* **Task instructions**: With the pictures removed, please write out every line below exactly as given.

* **Supplied material**:
-=-=-=-=-

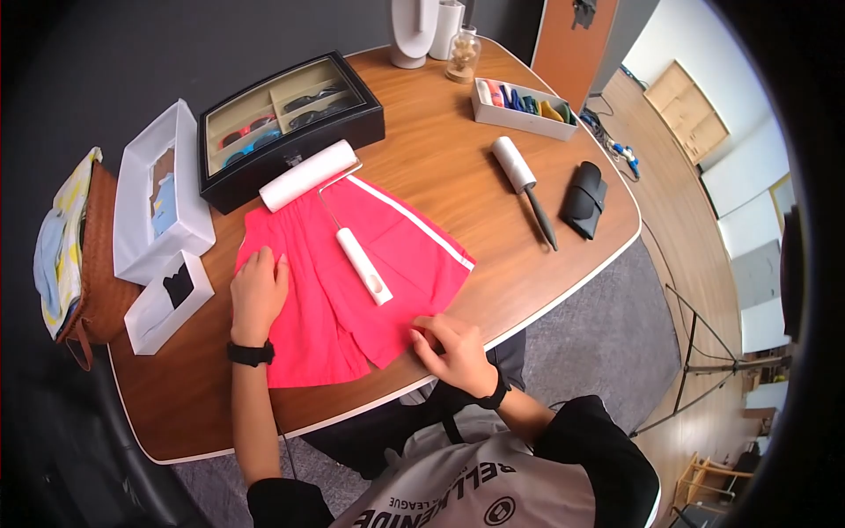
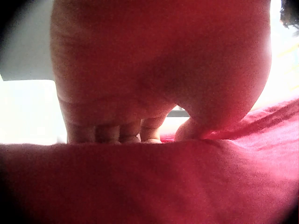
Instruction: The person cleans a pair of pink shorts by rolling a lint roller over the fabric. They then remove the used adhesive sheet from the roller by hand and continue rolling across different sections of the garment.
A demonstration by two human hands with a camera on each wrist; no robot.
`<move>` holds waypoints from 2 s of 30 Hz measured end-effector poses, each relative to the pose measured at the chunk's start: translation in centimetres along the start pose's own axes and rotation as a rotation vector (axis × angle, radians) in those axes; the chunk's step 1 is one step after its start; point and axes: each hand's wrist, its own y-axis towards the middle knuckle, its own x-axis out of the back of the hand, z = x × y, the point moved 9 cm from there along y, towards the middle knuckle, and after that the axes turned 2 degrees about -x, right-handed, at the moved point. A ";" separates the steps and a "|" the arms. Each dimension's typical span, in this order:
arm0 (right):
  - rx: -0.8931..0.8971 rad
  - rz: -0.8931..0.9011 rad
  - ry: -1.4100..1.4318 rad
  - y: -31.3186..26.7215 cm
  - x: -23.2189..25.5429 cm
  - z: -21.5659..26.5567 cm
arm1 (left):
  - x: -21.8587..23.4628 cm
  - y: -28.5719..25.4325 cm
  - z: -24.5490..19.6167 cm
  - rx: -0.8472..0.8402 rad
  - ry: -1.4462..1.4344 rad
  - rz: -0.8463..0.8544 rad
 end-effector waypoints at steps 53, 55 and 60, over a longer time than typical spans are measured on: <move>0.721 0.418 1.346 5.7 15.0 18.6 | 4.7 -3.3 -7.7 -0.068 -0.116 -0.182; 0.235 0.213 1.739 3.9 14.4 16.6 | 4.1 -4.2 -9.1 0.007 -0.128 -0.143; 0.149 0.329 1.899 4.9 12.2 14.2 | 1.2 -4.4 -10.8 0.090 -0.075 0.071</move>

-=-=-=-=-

* **Answer to this problem**:
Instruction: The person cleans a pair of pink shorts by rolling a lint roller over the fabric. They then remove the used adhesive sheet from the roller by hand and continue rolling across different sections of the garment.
A demonstration by two human hands with a camera on each wrist; no robot.
`<move>` holds waypoints from 2 s of 30 Hz measured end-effector poses, each relative to the pose measured at the chunk's start: translation in centimetres along the start pose's own axes and rotation as a rotation vector (axis × angle, radians) in those axes; the chunk's step 1 is one step after its start; point and axes: each hand's wrist, its own y-axis towards the middle knuckle, its own x-axis out of the back of the hand, z = x × y, the point moved 9 cm from there along y, towards the middle knuckle, and after that the axes turned 2 degrees about -x, right-handed, at the moved point. A ";" separates the steps and a "|" the arms. Each dimension's typical span, in this order:
arm0 (right):
  - rx: -0.8931..0.8971 rad
  - rz: -0.8931..0.9011 rad
  - ry: -1.4100..1.4318 rad
  - y: -31.3186..26.7215 cm
  - x: -23.2189..25.5429 cm
  - z: -21.5659..26.5567 cm
arm1 (left):
  - x: -21.8587..23.4628 cm
  - y: -28.5719..25.4325 cm
  - z: -24.5490..19.6167 cm
  - rx: -0.8472..0.8402 rad
  - ry: -1.4462..1.4344 rad
  - rz: -0.8463..0.8544 rad
 end-effector waypoints at steps 53, 55 and 60, over a longer time than typical spans are measured on: <move>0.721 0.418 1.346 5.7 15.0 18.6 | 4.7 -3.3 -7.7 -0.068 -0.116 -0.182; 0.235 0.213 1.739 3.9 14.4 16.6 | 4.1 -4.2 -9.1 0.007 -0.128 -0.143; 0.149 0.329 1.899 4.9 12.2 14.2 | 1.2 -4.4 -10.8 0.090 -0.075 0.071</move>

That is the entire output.